Instructions for the task: Narrow the data below down to the lines containing "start".

--------------------

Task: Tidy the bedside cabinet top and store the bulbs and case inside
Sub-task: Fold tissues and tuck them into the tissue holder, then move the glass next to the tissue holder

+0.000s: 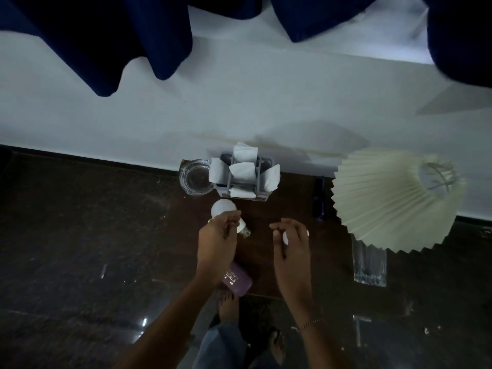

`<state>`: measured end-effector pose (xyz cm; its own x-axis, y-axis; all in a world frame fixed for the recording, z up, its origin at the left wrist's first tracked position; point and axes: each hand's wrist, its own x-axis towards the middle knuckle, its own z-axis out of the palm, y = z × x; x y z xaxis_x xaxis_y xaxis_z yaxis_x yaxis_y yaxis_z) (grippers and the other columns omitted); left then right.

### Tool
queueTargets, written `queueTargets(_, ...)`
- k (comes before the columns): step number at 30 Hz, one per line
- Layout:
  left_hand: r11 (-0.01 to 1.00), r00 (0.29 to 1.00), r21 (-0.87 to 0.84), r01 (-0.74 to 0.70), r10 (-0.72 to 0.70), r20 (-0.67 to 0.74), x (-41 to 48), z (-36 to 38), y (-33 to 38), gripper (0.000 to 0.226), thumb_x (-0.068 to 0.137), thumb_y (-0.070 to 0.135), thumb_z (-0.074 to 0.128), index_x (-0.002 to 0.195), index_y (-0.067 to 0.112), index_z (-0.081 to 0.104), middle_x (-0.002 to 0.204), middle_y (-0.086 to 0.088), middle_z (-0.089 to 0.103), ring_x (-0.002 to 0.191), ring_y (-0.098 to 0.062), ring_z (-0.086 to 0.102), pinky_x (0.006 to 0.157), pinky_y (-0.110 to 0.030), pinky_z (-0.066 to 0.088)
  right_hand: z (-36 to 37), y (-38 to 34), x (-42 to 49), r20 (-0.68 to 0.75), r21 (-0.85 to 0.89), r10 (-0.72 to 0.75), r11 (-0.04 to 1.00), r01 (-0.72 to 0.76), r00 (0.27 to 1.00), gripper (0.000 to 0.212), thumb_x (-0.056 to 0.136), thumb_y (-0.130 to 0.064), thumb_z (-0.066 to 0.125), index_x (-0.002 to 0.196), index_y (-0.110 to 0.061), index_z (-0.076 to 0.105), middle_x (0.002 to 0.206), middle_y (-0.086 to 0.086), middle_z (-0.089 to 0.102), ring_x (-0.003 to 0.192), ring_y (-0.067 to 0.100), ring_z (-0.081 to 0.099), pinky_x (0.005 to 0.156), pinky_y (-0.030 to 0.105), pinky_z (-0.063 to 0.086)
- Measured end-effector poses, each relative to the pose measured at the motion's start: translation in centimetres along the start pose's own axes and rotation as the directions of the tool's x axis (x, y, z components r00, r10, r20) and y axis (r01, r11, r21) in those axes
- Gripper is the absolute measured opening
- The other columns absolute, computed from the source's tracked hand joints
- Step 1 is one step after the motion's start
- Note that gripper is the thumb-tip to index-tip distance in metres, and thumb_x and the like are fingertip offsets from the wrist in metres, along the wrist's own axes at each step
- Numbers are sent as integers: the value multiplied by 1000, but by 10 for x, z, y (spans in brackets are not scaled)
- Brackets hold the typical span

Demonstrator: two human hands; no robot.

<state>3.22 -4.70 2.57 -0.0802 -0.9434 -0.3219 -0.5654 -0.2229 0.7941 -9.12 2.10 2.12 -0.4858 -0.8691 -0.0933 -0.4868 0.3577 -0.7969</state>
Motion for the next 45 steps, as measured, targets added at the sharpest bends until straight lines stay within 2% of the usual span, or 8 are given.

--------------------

Your response:
- Measured end-effector poses, each relative to the pose measured at the motion's start: translation in centimetres along the start pose's own axes and rotation as the directions of the tool's x axis (x, y, z components r00, r10, r20) and y axis (r01, r11, r21) in those axes
- Step 1 is one step after the motion's start

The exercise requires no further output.